▸ **Task prompt**:
Look through the entries below and extract exactly the lines from the one containing "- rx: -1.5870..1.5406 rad" through the one containing "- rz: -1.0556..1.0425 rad", ends included.

======== Supplied data ========

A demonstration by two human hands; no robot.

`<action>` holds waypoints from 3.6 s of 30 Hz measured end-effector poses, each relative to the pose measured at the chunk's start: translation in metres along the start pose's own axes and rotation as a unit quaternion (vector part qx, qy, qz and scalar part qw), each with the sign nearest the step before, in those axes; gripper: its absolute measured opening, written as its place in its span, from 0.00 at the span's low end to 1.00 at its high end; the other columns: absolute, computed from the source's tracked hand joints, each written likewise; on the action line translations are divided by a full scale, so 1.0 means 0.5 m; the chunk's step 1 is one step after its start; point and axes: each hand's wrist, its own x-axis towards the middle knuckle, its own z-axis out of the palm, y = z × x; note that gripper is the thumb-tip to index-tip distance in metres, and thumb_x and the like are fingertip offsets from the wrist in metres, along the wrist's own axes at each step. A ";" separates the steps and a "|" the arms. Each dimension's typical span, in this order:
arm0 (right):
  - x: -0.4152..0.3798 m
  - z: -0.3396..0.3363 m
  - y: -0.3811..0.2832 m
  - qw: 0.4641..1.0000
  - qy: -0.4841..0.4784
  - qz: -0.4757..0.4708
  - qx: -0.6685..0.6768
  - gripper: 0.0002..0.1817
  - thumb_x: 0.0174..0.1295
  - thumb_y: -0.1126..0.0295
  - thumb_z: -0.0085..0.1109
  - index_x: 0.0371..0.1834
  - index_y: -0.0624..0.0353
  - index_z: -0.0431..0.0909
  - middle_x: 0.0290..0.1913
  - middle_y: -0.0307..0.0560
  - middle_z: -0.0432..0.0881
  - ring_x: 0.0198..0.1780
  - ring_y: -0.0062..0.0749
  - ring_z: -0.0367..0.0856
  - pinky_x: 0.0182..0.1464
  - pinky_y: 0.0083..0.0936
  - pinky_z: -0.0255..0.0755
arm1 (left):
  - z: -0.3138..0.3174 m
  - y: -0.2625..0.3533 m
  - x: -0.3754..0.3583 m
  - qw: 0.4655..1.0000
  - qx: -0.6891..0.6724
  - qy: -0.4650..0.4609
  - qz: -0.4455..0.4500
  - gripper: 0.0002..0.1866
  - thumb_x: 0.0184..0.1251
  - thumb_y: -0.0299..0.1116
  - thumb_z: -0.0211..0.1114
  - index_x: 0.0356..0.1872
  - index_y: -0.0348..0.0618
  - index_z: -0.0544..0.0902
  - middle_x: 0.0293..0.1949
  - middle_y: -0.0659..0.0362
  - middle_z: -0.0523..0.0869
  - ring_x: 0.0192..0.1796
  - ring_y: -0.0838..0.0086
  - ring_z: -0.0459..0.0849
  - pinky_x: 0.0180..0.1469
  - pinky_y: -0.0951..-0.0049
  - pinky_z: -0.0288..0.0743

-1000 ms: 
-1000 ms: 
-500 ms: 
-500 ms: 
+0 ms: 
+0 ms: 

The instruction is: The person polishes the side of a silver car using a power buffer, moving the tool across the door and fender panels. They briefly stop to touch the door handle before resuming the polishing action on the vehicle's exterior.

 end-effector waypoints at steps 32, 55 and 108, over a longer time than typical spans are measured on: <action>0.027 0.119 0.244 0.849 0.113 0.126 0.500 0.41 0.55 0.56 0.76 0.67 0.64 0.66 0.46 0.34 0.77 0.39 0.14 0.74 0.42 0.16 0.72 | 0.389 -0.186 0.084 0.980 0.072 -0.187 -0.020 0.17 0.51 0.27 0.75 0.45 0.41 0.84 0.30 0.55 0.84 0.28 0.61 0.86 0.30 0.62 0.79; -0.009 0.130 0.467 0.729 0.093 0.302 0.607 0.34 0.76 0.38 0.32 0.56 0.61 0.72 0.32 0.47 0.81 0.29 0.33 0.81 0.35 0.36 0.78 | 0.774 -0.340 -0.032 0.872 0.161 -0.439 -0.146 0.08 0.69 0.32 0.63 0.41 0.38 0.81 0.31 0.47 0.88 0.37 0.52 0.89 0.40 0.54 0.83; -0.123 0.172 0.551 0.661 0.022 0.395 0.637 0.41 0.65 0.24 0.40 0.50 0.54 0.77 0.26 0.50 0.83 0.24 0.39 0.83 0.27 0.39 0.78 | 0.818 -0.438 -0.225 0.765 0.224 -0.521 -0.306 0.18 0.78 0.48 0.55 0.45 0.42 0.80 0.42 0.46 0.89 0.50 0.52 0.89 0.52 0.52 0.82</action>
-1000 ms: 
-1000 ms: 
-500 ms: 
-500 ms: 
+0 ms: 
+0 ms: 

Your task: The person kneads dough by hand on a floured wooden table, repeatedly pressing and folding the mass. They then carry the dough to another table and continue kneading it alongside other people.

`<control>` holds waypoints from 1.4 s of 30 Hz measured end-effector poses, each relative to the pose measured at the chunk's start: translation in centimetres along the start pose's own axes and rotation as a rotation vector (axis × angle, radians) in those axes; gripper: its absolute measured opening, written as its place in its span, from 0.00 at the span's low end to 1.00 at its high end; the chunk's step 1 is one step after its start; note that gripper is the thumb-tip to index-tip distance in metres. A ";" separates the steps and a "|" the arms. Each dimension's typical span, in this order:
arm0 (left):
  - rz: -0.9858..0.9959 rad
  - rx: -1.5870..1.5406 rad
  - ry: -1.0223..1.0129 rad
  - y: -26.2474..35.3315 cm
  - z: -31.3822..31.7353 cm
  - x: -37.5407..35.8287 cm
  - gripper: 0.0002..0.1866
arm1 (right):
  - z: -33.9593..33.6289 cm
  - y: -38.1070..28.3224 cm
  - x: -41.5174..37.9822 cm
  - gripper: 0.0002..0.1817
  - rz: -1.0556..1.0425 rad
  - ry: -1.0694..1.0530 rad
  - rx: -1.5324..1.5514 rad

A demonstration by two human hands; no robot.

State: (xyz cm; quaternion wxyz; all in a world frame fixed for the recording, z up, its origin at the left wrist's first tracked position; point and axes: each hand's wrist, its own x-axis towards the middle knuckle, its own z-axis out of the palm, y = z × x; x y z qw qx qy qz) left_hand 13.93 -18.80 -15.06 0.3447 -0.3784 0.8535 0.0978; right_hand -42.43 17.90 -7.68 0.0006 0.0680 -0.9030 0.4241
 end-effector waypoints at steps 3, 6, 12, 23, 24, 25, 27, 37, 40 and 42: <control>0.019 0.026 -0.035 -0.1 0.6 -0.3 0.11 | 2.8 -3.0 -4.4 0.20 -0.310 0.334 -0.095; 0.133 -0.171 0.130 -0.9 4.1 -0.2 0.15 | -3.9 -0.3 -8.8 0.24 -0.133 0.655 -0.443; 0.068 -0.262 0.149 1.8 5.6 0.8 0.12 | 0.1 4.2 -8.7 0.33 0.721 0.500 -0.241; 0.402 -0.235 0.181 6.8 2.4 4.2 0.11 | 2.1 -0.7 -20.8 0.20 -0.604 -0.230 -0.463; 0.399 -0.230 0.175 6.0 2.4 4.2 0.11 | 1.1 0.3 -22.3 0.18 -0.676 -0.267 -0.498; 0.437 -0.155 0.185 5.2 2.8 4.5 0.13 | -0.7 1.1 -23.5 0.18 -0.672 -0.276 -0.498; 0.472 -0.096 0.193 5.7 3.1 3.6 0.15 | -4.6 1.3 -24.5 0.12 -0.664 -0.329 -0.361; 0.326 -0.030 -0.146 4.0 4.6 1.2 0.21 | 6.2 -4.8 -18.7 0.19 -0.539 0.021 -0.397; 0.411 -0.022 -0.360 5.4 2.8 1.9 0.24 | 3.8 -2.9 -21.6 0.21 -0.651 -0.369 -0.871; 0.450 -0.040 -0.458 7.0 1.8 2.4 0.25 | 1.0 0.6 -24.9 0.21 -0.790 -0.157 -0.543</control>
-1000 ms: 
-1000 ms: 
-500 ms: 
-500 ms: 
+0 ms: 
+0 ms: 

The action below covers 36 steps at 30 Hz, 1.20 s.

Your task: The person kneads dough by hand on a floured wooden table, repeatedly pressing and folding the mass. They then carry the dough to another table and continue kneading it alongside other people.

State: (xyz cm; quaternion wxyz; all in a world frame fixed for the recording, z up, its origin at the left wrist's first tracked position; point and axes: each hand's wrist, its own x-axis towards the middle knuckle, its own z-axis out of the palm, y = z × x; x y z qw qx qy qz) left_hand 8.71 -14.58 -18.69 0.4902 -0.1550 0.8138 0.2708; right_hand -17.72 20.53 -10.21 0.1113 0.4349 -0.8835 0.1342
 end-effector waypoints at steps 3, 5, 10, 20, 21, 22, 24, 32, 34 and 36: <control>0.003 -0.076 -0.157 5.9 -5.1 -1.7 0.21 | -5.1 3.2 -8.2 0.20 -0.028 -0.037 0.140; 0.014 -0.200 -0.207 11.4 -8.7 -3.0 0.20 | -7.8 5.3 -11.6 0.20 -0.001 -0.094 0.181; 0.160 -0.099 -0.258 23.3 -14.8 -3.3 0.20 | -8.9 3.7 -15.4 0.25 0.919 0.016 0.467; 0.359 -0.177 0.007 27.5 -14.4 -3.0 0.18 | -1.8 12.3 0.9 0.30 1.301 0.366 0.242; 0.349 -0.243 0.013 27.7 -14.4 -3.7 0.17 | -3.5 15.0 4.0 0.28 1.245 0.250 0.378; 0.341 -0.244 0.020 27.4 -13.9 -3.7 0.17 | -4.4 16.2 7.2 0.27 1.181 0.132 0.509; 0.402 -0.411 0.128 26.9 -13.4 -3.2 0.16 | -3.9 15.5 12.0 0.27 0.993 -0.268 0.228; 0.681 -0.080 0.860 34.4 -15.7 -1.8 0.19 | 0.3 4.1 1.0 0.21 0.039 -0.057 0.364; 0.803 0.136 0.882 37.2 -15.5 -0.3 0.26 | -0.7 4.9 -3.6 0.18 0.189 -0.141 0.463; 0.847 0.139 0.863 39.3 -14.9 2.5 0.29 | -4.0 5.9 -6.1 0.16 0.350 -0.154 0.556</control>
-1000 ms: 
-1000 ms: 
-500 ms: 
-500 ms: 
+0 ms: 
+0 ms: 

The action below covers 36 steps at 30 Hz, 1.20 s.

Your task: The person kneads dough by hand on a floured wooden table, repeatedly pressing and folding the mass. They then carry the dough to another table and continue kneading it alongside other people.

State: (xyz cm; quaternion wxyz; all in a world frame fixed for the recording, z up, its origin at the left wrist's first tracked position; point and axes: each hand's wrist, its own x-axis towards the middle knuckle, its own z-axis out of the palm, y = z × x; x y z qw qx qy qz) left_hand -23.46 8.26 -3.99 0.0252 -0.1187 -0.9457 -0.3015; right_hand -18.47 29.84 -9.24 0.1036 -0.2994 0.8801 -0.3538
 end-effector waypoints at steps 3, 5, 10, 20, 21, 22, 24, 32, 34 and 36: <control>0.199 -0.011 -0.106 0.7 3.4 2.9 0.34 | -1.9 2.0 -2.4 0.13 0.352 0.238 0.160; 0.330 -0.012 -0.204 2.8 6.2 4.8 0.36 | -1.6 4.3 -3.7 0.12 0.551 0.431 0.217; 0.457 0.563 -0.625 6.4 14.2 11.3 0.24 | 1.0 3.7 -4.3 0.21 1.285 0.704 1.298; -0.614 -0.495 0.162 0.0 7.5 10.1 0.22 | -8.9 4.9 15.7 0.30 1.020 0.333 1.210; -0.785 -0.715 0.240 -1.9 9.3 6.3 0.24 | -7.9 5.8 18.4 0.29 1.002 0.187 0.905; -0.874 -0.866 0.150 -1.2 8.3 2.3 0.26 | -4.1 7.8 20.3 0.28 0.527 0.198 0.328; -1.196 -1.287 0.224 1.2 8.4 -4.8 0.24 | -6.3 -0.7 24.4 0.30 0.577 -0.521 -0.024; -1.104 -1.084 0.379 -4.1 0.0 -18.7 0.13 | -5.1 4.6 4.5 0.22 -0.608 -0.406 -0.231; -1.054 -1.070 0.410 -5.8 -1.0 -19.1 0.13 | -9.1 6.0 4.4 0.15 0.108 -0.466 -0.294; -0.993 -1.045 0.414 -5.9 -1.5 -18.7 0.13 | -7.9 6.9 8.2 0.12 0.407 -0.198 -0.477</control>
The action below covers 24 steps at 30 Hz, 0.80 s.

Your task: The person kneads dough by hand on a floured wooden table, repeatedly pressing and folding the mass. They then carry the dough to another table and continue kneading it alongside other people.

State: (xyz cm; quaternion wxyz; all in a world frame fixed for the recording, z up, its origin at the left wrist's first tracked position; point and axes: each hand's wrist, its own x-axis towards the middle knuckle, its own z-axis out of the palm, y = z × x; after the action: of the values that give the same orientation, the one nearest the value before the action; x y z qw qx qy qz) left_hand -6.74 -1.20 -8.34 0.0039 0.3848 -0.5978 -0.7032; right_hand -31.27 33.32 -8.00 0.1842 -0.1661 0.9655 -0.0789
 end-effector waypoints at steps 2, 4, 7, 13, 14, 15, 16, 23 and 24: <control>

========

▸ **Final answer**:
  - rx: -1.5870..1.5406 rad
  - ry: -1.0223..1.0129 rad
  - y: -26.2474..35.3315 cm
  - z: -31.3822..31.7353 cm
  - x: -37.5407..35.8287 cm
  - gripper: 0.0002..0.1866
arm1 (right):
  - z: -33.9593..33.6289 cm
  - y: -38.1070..28.3224 cm
  - x: -41.5174..37.9822 cm
  - gripper: 0.0002..0.1817
  - rz: -1.0556..1.0425 rad

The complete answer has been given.